Read In Fire Forged: Worlds of Honor V-ARC Online

Authors: David Weber

Tags: #Science Fiction, #General, #Space Opera, #Military, #Fiction

In Fire Forged: Worlds of Honor V-ARC (17 page)

Regardless, his performance seemed to satisfy Weiss’s curiosity, both the personal and the professional aspects. When lunch was over, he offered his guests a game of cards. Charles accepted; Mercier pleaded fatigue and headed aft to their quarters.

With Mercier gone, Weiss’s casual probing now shifted targets. But Charles was an old hand at this, and even with his mind split between Mercier and the card game he was able to answer or deflect everything Weiss threw at him.

Finally, as the afternoon lengthened toward dinnertime, Charles realized he couldn’t put off the confrontation any longer.

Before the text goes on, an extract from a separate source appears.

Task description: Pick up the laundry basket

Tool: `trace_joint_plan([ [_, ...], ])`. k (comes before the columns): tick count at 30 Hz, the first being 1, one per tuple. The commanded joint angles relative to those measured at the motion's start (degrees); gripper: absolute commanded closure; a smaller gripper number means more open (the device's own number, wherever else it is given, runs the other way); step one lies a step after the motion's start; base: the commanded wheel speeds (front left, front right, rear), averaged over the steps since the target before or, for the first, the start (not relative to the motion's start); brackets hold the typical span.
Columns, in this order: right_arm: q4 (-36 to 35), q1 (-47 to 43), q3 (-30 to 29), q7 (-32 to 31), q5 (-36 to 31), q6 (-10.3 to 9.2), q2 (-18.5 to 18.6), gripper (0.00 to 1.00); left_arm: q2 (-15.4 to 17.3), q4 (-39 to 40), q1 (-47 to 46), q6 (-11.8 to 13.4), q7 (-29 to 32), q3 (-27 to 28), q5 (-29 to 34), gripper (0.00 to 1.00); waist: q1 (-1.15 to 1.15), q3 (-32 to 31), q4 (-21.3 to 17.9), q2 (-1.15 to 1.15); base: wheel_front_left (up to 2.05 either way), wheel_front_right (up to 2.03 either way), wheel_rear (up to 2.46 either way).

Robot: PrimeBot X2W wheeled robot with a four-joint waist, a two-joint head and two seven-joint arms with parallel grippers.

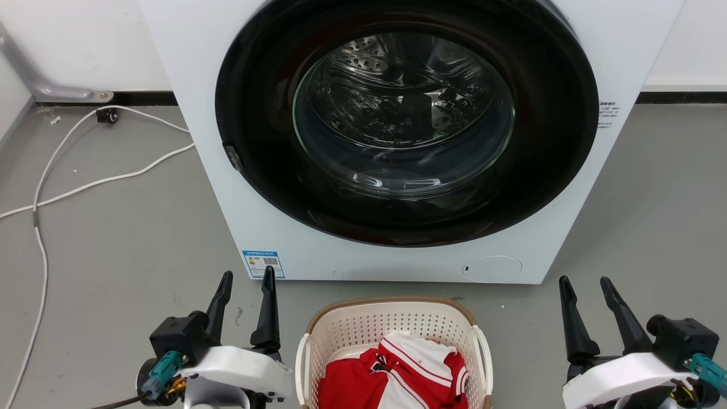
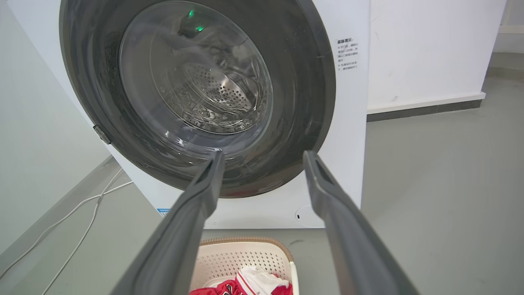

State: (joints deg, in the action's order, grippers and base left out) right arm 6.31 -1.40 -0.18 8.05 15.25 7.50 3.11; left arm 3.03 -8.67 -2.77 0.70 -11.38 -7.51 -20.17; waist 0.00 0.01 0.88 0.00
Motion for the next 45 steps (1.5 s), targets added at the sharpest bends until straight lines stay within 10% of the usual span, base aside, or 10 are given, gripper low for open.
trace_joint_plan([
  [1, -0.5, -0.3, 0.1, 0.4, -0.9, -0.01, -0.2, 0.0, 0.0, 0.3, 0.1, 0.3, -0.5, -0.2, 1.0, 0.0, 0.0, 0.0, 0.0, 0.0, 0.0, 0.0, 0.0],
  [45, -1.4, -2.2, -1.5, -0.2, -13.2, -0.03, -0.3, 0.0, -0.2, -0.8, 1.1, 3.3, -3.9, -0.6, 13.7, 0.0, 0.0, -0.2, 0.5, 0.0, 0.0, 0.0, 0.0],
])
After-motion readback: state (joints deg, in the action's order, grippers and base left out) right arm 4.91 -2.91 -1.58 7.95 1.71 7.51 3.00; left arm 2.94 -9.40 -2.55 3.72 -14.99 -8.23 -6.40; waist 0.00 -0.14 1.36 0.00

His twice-daily milliliter of antidote was due soon, and he needed to leave himself at least a little time beforehand to talk Mercier out of whatever quiet rage or suspicion the other was nursing.

As on the
Ellipsis,
the courier boat’s captain had assigned the two passengers adjoining berths. Charles keyed his door open, and with only a little trepidation walked inside.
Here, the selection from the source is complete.